While I don’t advocate parents leading their children down dangerous paths and letting them stumble into peril, I do think some of the modern-day parenting we practice lends itself to diminishing our child’s ability to think critically and make sound decisions. And this leads to them growing into adulthood ill equipped to lead productive lives. Psychologists call them ‘Helicopter Parents.’ You know… the ones who hover intensely over every aspect of their child’s life, denying that child the chance to learn lessons, lose games and even score victories.

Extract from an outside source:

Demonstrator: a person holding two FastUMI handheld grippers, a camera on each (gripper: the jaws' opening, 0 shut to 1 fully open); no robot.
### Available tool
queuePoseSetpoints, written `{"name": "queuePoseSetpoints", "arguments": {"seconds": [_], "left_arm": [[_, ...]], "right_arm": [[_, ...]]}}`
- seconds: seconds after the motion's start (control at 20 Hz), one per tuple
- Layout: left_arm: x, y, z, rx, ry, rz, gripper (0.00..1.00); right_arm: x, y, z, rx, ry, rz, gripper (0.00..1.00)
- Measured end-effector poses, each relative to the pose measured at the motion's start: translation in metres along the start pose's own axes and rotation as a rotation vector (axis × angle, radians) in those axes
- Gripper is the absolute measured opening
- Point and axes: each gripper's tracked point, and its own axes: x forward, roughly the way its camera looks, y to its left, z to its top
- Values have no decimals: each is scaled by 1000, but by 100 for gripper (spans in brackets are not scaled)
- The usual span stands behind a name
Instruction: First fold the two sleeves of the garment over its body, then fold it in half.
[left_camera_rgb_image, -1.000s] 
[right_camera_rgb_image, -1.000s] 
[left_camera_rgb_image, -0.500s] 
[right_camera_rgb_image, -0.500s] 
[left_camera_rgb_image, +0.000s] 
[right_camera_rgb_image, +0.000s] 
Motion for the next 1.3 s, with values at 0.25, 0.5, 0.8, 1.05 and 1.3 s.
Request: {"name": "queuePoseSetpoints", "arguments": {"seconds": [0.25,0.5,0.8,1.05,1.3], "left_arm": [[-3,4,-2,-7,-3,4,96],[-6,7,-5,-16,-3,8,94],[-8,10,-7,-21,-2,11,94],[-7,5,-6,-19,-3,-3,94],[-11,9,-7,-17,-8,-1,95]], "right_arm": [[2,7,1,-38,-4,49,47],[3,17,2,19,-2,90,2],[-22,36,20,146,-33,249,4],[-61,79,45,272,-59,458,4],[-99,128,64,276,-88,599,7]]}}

It seems especially critical that we give our teenagers opportunities to test the waters of adulthood. With a soon-to-be high-school senior, my husband and I will get a chance to exercise our ‘we’re raising our children to be responsible adults’ skills. For example, I’ve already determined that wherever our son lands as a college student, for the most part; will be where his efforts have taken him. For certain, I’ll be there cheering him on each step of the way; but the work should not and will not solely come from his dad and me. Our expectations are that he will insert and assert himself into every aspect of the college application and admissions process. This is easy enough to say; yet I’ve encountered many a parent who’d just as soon do it for their child—from writing scholarship essays, to scheduling campus visits. Again, how unfair for the child! Our children will have enough issues with which to deal as adults; lack of self-confidence and know-how don’t have to be among them.